**Instructions for the task:**
Report every line from the following entries that contains the string "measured".

**Input data:**
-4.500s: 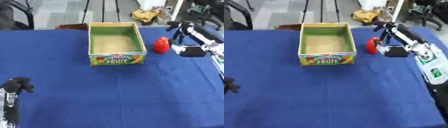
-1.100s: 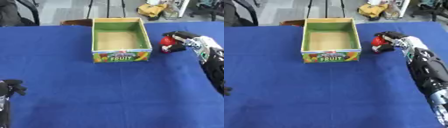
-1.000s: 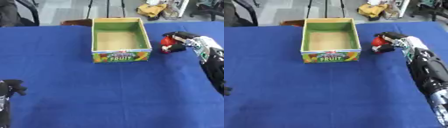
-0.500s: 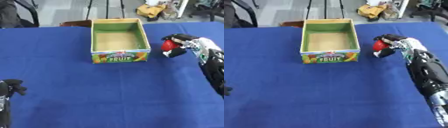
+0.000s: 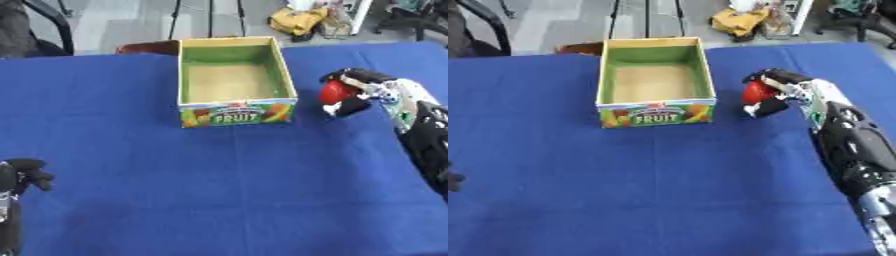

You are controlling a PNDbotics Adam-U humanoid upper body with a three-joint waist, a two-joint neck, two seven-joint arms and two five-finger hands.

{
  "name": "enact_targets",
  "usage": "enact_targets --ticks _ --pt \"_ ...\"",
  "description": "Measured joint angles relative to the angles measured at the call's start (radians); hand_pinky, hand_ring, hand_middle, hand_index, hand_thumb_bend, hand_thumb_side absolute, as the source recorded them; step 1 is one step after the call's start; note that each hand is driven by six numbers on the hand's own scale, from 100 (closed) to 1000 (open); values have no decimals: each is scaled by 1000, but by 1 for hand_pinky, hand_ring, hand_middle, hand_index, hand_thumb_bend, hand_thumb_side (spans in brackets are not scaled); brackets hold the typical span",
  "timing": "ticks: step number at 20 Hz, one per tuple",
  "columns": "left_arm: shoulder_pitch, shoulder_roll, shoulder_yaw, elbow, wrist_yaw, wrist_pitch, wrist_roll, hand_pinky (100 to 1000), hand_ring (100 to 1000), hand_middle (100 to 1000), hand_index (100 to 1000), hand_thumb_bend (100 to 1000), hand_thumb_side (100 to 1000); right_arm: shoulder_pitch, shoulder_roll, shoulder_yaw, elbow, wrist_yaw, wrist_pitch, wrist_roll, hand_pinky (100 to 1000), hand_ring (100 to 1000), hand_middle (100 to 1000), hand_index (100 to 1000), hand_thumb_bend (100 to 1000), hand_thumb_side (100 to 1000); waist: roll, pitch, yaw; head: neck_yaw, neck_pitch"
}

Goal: Pick up objects on the table and place them in the box.

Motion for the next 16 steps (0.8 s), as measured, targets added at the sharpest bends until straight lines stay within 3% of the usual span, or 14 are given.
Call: enact_targets --ticks 4,5,6,11,16 --pt "3 0 0 0 1 0 0 556 343 373 537 836 889 -19 0 3 -63 -38 -10 8 100 303 771 931 100 129 -5 -10 -3 0 0" --pt "3 0 0 0 1 0 0 556 343 373 537 836 888 -25 0 6 -76 -43 -13 10 100 302 773 931 100 282 -7 -12 -3 0 0" --pt "4 0 0 0 1 0 0 555 342 373 537 836 888 -33 0 9 -88 -47 -17 13 100 302 772 930 100 121 -8 -15 -4 0 0" --pt "10 0 0 1 1 0 0 555 342 373 537 838 888 -88 31 26 -150 -58 -47 28 100 304 774 931 100 108 -12 -25 -2 -4 0" --pt "11 0 -5 1 1 -2 -4 556 342 373 537 838 888 -149 108 42 -166 -47 -67 47 100 308 776 929 100 113 -15 -28 20 -19 0"
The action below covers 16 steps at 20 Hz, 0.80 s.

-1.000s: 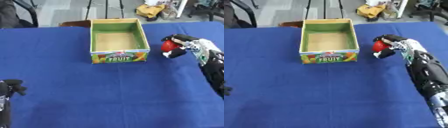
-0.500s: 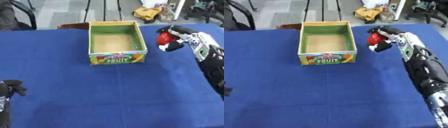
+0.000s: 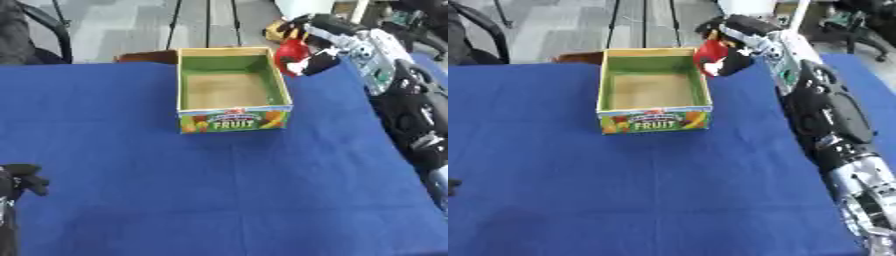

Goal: Pick up objects on the table and place them in the box.

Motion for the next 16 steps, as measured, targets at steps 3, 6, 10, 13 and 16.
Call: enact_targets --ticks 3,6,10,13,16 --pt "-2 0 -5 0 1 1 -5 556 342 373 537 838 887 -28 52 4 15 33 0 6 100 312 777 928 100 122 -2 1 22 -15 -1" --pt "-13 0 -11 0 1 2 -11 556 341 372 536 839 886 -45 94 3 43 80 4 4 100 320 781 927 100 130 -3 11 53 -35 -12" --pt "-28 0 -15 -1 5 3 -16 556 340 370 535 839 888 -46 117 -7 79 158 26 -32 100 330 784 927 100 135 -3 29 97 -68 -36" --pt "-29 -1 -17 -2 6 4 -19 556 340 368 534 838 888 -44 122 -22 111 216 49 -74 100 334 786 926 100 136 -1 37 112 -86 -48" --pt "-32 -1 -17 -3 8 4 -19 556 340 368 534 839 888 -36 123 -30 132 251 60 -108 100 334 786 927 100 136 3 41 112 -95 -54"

**Answer to the problem:**
  "description": "Measured joint angles relative to the angles measured at the call's start (radians); hand_pinky, hand_ring, hand_middle, hand_index, hand_thumb_bend, hand_thumb_side absolute, as the source recorded them; step 1 is one step after the call's start; note that each hand is driven by six numbers on the hand's own scale, from 100 (closed) to 1000 (open); values have no decimals: each is scaled by 1000, but by 1 for hand_pinky, hand_ring, hand_middle, hand_index, hand_thumb_bend, hand_thumb_side (spans in brackets are not scaled); brackets hold the typical span",
Motion for the next 16 steps (0.8 s), as measured, targets added at the sharpest bends until straight lines stay within 3% of the usual span, or 14 are given.
Motion for the next 16 steps, as measured, targets at steps 3, 6, 10, 13 and 16.

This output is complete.